▶ **WHAT YOU HAVE TO DO**: Each line holding the string "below" is to be copied from the data.

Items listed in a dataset
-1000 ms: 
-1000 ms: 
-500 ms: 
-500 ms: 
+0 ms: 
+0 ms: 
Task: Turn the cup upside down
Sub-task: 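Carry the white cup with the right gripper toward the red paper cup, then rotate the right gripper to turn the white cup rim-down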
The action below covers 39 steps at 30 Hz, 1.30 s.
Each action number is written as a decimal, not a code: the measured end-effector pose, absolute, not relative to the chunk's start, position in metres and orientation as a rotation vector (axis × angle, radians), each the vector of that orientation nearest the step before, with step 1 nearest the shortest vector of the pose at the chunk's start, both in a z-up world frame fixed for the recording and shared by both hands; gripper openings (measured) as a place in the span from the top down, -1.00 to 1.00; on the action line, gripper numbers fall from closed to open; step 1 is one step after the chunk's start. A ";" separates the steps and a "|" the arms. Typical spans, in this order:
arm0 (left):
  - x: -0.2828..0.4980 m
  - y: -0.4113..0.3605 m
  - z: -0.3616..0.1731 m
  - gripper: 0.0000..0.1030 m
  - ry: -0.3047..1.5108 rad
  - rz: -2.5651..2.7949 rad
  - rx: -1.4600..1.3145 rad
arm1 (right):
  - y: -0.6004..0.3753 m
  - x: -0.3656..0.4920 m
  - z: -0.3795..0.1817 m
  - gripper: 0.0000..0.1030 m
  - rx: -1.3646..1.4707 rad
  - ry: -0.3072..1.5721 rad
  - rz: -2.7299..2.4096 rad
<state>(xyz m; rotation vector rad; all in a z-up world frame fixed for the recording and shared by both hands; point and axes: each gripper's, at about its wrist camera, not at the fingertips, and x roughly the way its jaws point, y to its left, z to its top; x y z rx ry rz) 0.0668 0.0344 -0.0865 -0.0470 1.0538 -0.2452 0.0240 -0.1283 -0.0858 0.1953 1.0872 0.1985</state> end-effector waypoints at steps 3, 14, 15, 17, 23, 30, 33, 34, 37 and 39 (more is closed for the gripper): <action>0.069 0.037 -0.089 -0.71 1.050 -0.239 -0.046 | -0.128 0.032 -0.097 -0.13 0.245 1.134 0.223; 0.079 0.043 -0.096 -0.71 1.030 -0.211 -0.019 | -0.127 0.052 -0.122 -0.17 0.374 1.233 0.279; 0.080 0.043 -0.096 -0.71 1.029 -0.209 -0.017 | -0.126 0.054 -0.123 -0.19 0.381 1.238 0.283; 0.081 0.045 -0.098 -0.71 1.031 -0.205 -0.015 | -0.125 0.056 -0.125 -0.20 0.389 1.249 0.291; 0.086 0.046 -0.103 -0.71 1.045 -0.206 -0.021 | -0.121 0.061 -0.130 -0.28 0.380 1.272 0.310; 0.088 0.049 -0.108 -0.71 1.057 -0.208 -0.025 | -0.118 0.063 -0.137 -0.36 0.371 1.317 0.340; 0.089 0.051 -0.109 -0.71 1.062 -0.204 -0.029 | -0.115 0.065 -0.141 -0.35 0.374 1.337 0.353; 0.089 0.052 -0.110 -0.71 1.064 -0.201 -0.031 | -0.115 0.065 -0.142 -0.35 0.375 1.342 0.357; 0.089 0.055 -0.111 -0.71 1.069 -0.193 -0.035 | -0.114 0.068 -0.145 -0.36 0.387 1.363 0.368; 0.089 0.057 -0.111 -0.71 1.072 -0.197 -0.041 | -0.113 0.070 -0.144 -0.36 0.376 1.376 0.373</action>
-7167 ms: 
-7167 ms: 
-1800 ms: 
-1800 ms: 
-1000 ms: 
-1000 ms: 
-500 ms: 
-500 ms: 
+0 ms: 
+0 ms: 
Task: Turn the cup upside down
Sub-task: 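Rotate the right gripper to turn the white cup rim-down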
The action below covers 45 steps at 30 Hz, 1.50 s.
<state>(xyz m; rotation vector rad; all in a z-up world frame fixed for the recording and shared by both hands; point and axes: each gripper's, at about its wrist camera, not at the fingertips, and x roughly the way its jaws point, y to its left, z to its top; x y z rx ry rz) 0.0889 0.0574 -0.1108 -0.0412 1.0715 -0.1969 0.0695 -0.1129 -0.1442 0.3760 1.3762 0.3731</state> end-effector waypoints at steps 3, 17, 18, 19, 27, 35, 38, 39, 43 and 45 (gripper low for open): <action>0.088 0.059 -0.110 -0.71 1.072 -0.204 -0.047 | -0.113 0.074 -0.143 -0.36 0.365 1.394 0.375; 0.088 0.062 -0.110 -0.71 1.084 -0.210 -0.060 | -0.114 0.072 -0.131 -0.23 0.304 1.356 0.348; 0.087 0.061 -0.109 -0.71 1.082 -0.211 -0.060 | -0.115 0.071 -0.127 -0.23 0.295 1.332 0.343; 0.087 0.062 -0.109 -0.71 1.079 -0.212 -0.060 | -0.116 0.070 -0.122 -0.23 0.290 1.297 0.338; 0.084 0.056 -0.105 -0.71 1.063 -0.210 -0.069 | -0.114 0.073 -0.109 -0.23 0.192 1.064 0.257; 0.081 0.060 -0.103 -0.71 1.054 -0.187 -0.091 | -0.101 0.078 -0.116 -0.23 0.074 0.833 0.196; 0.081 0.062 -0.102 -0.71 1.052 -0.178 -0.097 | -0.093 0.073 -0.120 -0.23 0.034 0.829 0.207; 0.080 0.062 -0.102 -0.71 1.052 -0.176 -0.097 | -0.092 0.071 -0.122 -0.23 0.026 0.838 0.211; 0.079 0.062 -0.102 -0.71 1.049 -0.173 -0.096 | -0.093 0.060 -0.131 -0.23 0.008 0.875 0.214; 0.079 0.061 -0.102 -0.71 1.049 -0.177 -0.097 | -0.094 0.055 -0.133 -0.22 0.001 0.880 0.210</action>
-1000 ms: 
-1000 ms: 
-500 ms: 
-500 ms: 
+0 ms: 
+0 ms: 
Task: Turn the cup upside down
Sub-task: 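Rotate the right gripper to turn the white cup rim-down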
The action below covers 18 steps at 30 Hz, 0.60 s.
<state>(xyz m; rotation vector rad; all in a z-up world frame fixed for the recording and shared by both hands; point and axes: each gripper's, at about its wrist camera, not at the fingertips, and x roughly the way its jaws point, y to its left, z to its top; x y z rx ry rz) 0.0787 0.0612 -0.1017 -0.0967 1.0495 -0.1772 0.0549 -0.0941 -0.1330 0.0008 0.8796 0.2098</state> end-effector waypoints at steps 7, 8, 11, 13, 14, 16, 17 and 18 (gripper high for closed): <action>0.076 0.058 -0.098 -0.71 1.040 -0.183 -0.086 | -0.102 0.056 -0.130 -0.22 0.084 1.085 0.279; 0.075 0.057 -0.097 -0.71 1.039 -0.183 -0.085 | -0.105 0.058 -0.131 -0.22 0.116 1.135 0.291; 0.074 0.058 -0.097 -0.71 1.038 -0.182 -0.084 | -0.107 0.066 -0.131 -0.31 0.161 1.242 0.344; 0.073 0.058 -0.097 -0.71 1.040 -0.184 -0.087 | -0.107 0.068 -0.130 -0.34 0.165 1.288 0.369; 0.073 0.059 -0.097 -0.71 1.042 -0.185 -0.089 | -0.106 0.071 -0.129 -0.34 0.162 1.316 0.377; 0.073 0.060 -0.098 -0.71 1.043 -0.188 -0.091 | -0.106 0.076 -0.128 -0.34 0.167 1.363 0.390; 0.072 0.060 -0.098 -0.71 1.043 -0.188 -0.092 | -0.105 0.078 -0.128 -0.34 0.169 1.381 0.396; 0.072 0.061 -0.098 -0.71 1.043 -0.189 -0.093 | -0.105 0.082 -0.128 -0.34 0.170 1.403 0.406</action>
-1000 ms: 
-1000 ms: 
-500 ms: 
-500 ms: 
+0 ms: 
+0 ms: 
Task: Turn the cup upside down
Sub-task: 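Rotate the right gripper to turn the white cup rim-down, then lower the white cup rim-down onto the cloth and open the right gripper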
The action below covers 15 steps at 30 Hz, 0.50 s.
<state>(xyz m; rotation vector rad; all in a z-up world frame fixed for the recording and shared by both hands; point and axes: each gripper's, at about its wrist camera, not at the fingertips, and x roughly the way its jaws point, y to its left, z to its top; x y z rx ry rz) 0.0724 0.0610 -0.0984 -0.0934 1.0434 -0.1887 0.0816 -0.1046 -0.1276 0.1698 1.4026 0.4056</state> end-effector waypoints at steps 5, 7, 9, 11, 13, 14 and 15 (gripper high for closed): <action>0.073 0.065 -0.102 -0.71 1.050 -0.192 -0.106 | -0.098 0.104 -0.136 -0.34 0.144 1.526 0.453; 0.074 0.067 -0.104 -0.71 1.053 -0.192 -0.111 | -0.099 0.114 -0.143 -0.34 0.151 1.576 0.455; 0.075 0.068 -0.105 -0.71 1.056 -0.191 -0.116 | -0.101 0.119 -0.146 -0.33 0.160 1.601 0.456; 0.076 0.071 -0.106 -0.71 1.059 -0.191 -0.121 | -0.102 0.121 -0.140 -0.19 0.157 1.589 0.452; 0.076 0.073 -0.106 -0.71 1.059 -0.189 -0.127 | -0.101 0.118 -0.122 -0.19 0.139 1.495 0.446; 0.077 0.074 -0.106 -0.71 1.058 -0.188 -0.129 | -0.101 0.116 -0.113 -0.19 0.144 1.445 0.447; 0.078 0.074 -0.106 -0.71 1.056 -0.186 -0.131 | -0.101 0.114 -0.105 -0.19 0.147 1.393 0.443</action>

▶ **SOLUTION FOR THIS TASK**:
The action below covers 39 steps at 30 Hz, 1.30 s.
The action below covers 45 steps at 30 Hz, 1.50 s.
The action below covers 18 steps at 30 Hz, 0.60 s.
The action below covers 15 steps at 30 Hz, 0.50 s.

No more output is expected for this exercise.